KARACHI, Pakistan, Dec. 5— Two days before Pakistan's most important election, no telephone rings in the multicolored tent that is the third‐ward head quarters of one of Karachi's leading slates. There is no telephone.
“When we want to talk to someone we run and get him,” explained Abdul Khaliq, a textile designer on the campaign staff of the Pakistan People's party of Zulfiqar Ali Bhutto, whose supporters describe his program as “Islamic socialism.”
Politics, Pakistani‐style, is blend of Western techniques modified by conservative Islamic law and usually limited by meager financial and technical means.

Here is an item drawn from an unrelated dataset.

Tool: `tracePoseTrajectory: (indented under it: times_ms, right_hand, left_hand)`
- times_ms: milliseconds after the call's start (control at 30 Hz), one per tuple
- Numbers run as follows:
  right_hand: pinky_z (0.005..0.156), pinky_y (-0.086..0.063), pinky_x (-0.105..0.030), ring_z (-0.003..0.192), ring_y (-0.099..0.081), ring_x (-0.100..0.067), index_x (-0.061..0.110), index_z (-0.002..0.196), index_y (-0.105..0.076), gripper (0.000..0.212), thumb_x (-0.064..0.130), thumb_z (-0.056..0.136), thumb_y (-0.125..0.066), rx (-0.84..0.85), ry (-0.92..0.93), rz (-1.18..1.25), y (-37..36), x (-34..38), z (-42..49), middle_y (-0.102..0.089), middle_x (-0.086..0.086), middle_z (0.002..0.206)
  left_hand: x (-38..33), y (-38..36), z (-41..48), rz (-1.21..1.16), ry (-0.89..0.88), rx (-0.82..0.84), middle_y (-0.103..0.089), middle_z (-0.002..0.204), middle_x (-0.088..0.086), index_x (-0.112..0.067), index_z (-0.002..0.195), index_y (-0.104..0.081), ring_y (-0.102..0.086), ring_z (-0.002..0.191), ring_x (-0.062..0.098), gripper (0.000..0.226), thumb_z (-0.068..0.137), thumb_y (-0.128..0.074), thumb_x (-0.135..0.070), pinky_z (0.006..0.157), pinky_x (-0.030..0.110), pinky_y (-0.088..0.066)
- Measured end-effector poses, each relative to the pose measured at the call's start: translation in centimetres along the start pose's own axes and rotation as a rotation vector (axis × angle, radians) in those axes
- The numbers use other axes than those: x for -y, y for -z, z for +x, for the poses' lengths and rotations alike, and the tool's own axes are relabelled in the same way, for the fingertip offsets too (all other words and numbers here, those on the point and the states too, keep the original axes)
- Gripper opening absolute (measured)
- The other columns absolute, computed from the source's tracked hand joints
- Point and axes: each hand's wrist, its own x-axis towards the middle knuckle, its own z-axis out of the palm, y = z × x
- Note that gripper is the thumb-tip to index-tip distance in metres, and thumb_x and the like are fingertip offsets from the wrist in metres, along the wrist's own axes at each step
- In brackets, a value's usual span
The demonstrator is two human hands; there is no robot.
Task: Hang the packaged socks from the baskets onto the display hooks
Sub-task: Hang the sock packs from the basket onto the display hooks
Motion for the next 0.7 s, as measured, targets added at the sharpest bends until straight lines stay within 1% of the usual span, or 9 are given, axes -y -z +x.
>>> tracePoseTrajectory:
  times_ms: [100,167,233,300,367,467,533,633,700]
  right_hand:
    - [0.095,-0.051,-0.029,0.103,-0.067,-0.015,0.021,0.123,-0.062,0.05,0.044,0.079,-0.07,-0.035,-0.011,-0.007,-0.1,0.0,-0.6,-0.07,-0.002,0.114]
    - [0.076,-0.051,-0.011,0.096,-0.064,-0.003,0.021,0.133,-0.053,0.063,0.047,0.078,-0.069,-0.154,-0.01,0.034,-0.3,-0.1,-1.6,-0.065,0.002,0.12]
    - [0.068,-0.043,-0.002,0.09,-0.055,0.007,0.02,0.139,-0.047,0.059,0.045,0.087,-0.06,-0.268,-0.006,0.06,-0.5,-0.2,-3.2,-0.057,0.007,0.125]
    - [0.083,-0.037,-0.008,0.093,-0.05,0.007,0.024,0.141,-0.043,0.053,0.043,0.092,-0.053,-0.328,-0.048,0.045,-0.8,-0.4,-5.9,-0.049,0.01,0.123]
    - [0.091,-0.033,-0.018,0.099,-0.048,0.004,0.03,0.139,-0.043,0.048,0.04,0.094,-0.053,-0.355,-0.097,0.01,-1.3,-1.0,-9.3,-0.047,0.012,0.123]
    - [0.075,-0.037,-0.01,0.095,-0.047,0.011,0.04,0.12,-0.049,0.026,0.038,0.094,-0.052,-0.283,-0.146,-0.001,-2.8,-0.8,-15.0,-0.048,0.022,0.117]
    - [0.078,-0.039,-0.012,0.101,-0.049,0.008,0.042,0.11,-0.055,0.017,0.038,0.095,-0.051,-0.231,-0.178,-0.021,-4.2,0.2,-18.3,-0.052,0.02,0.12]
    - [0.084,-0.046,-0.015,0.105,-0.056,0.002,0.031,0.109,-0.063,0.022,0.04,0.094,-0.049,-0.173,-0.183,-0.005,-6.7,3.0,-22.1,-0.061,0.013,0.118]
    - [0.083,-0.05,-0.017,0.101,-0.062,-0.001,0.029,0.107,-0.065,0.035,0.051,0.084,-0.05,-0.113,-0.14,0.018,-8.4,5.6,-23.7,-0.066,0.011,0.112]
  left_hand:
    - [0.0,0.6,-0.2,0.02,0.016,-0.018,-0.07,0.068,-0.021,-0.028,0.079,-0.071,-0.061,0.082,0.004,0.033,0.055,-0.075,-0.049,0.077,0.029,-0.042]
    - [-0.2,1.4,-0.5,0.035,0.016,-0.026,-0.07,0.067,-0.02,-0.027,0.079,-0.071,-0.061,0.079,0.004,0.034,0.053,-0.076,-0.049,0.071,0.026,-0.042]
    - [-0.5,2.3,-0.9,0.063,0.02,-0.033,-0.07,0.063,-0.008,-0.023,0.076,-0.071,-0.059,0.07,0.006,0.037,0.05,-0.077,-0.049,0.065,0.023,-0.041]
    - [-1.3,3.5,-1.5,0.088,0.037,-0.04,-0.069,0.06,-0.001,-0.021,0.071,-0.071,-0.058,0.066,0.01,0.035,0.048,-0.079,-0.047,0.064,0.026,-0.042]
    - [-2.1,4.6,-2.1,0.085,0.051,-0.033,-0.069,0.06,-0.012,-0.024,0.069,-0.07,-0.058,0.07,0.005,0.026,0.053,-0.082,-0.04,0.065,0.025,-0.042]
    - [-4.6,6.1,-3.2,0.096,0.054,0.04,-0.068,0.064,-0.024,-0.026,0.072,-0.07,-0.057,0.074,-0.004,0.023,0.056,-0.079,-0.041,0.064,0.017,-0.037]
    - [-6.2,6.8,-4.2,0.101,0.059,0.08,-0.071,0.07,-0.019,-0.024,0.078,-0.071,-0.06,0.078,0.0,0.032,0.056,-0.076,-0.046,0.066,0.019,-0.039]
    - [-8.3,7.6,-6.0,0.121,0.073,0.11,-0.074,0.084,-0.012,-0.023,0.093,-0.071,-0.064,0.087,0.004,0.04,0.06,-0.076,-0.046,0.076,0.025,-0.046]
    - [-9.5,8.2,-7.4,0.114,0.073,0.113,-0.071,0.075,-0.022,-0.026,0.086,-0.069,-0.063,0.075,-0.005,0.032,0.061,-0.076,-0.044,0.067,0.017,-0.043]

Yusuf Haroon, one of the country's wealthiest industrialists and publishers, who is campaigning for his brother named Said—the opposition in the Karachi ward—prides himself on his modernity.
Said Haroon is independent but is allied with the Pakistan Moslem League, the party of the former President, Field Marshal Mohammad Ayub Khan, who resigned in March, 1969.
The Haroon camp has a telephone. It has engaged a public relations expert to tell Said Haroon what to put on his posters and on what street corners to campaign.
Race Considered Close
Yusuf Haroon said he was encouraged by what he saw in the faces of his mass audiences, but impartial observers rate the contest between Said Haroon and Abdul Sattar Gabol, lawyer on the Ali Bhutto ticket, too close to predict.
The Haroons have controlled the 190,000‐voter ward for 40 years. But the other slate, telephone or not, has made great inroads in the desperately poor constituency of laborers and artisans, promising to redistribute the wealth.
Both tickets have a lot at stake. The election is for 300 members of an assembly to draft a constitution that would be the first democratically drafted charter since Pakistan became independent in 1947. The members would then sit as the country's first representative national assembly.
East Pakistan and West Pakistan, created out of two Moslem areas of India 1,000 miles apart, have different languages and cultures. The Bengali East and the Punjabi West are run by the central Government in the West, The Bengalis have long felt that the Punjabis have discriminated against them.
With almost all of East Pakistan's votes all but conceded to the popular political leader there, Sheikh Mujibur Rahman, the parties that do best in the West will have the biggest voice in joining or blocking Sheik Mujibur's campaign for East Pakistani autonomy. Many believe that the drive, if frustrated, could lead to secession of the restless province, which has 75 million people, 20 mil lion more than the West.
Possible Presidential Candidate
Ali Bhutto is considered likely to win a key share of the vote in the West. Yusuf Haroon is mentioned as a possible civilian candidate for President if Gen. Agha Mohammad Yahya Khan, the President, decides to turn over his position to a civilian after the election and drafting of a new constitution.
To get out the vote, the two major slates and a dozen minor tickets have been going from house to house to give each voter a card listing his district and polling number—plus the name of the candidate to vote for and his party's symbol.
Under Islamic separation of the sexes, women canvassers approach women voters and the men keep to the men. With Islam forming the bond that led to the creation of Pakistan out of Hindu India, the worst charge a candidate can hurl at an opponent is that he is a bad Moslem.
All Bhutto's opponents in West Pakistan have charged that his Marxist‐Maoist economic proposals contradict orthodox Islamic practice. Mr. Bhutto's supporters accuse Yusuf Haroon of being a “United States agent” because he lives much of the time in New York.